Plagi o ispirazioni? Nel mondo del fumetto copiano tutti secondo una prassi per cui ognuno dal copiare gli altri può trarre il suo beneficio. E' infatti molto raro che qualche editore o autore abbia avuto da ridire. E non di rado il fenomeno viene incoraggiato dagli stessi editori. Copiare è facile, fa risparmiare molto tempo e pochi se ne accorgono e anche se lo capiscono, non ci trovano nulla di strano. Ma è davvero così?
Davvero si può considerare del tutto normale che un disegnatore copi i suoi colleghi? Il sito Dime Web ne parla come di qualcosa di naturale, ormai entrato nella tradizione e il termine scelto a mo di giustificazione è ispirazione, che fa più effetto ed è meno impattante in senso negativo rispetto a quello di copia. Secondo il suddetto sito, la cover di Tex Classic n. 233 è quella realizzata da Claudio Villa nel 2010 per un poster.E fin qui tutto ok, poi però la questione si fa intrigante perché Dime Web lascia intendere che Villa si sarebbe "ispirato" ad una vignetta di Galep ovvero la prima di pagina 18 di Tex n. 378 su testi di C. Nizzi e pubblicato nel 1992. Emerge poi che anche i licenziatari stranieri non sono stati da meno in queste "usanze" (a proposito si menzionano croati e brasiliani). E non finisce qui...
Il pezzo scova un altro "omaggio" risalente alla cover di Tex n. 115 di Galep che ha copiato bellamente la cover del romanzo The Outcast di Gene Thompson del 1968. Capito come funziona tale sistema? Uno copia un altro che a sua volta aveva copiato un altro. Chi ci rimette è il fan a cui viene propinato un prodotto non originale. Al più si potrebbe pretendere che cotali citazioni siano indicate nei crediti ma equivarrebbe a una confessione.

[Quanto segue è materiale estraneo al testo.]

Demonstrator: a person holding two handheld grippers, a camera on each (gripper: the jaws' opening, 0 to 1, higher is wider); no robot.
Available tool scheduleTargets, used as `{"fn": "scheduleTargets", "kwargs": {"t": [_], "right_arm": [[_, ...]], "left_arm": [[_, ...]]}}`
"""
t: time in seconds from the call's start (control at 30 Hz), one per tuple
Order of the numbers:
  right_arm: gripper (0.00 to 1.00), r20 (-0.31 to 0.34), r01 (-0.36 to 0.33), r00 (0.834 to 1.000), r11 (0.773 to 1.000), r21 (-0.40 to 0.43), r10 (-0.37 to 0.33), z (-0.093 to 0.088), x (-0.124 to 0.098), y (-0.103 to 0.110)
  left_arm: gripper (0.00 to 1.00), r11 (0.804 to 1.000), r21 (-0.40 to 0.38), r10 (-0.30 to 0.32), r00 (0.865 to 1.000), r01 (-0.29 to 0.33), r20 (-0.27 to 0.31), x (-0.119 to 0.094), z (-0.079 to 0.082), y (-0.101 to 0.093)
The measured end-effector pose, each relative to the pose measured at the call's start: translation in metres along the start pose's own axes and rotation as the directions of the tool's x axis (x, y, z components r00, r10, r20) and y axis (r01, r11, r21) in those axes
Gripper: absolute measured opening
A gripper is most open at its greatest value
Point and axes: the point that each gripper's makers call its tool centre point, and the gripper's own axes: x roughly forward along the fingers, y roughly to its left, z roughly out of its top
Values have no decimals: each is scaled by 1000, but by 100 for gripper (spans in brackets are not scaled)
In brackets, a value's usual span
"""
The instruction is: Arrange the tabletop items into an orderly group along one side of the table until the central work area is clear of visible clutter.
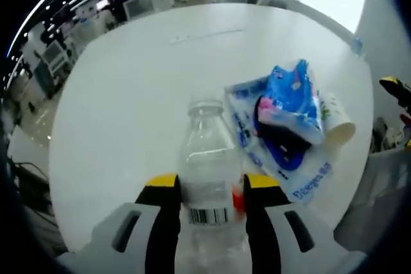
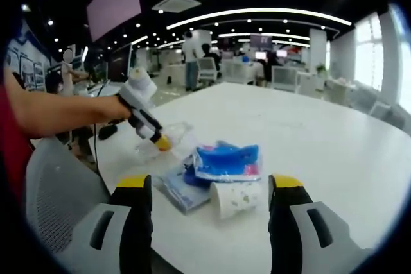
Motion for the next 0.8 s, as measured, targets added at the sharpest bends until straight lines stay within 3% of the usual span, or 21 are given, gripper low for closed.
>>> {"fn": "scheduleTargets", "kwargs": {"t": [0.8], "right_arm": [[73, -12, -16, 1000, 1000, -8, 16, -2, 2, 4]], "left_arm": [[35, 999, 5, -37, 992, 37, 124, -23, 18, 2]]}}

Quindi ognuno fa finta di niente e poi chi ci dice che anche l'autore della copertina del libro di Thompson non abbia a sua volta copiato qualcuno? Il caso, più eclatante a livello globale riguarda Steve Ditko che per realizzare il noto costume dell'Uomo Ragno copiò un costume di carnevale da un catalogo di 8 anni prima. Ovviamente, Ditko non lo ha mai ammesso... giacché tutti guadagnano da un simile meccanismo editoriale.